▶ Task goal
Going through the data below, please show each line containing the string "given".
◇ ◇ ◇
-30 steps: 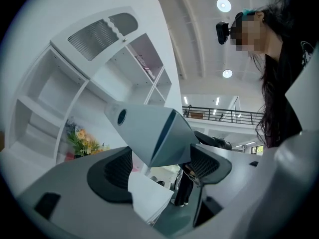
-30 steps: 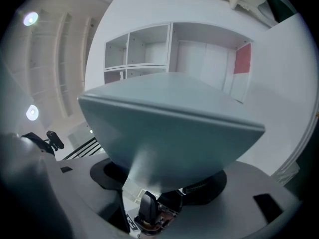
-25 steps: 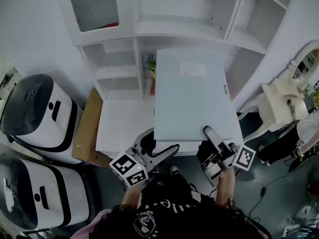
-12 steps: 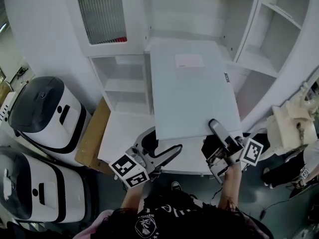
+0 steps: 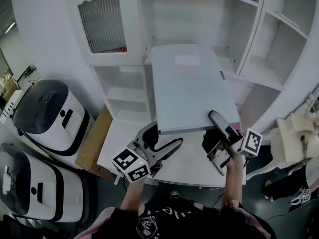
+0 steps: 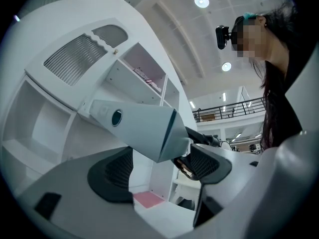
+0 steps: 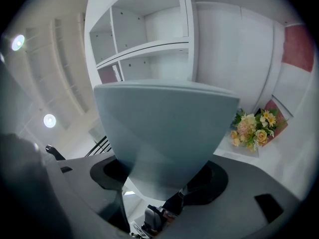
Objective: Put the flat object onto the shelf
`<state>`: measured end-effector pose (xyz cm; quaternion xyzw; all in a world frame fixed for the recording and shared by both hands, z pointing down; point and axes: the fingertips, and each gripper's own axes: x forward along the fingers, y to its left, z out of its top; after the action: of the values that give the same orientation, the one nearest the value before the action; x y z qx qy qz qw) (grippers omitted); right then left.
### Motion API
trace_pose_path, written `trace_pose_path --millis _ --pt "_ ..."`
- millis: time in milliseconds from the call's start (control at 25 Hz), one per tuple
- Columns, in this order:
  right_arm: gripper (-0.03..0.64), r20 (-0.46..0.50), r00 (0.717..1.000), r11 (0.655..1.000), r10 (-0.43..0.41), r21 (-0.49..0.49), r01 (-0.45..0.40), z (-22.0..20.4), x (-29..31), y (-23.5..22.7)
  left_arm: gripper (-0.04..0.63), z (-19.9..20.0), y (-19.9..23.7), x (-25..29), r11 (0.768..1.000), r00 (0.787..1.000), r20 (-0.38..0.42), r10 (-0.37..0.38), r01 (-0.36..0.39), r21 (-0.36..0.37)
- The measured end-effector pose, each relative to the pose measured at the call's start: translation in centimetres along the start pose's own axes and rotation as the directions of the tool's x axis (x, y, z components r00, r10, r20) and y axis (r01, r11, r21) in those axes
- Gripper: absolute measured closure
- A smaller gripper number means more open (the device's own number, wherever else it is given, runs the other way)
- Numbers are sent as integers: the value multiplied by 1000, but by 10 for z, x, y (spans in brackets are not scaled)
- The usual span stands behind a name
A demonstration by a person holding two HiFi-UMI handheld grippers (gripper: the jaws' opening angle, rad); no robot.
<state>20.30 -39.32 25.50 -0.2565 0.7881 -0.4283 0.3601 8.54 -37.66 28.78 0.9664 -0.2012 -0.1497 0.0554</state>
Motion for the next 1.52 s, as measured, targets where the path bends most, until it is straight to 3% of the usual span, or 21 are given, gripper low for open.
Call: trace_pose_path --millis 640,880,1040,1520 --pt "304 28 996 996 89 28 -89 44 32 -10 222 19 25 37 996 996 39 86 -86 4" --pt "302 56 993 995 100 2 -100 64 50 -19 225 25 58 56 983 976 123 178 -170 -74" --pt "301 81 991 994 109 -4 -109 79 58 -23 225 28 70 72 972 962 149 228 -218 -83" --pt "293 122 984 988 132 -98 -120 114 52 -25 225 34 89 114 961 945 180 273 -258 -103"
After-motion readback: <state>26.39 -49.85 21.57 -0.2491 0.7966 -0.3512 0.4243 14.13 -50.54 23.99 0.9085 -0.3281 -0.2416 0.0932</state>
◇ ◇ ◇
▶ Response area
- A smaller gripper number means more open (the device's own number, wherever else it is given, runs the other way)
Motion for the next 1.52 s, as measured, targets where the path bends most, until it is straight to 3% of the usual span, or 21 are given, gripper low for open.

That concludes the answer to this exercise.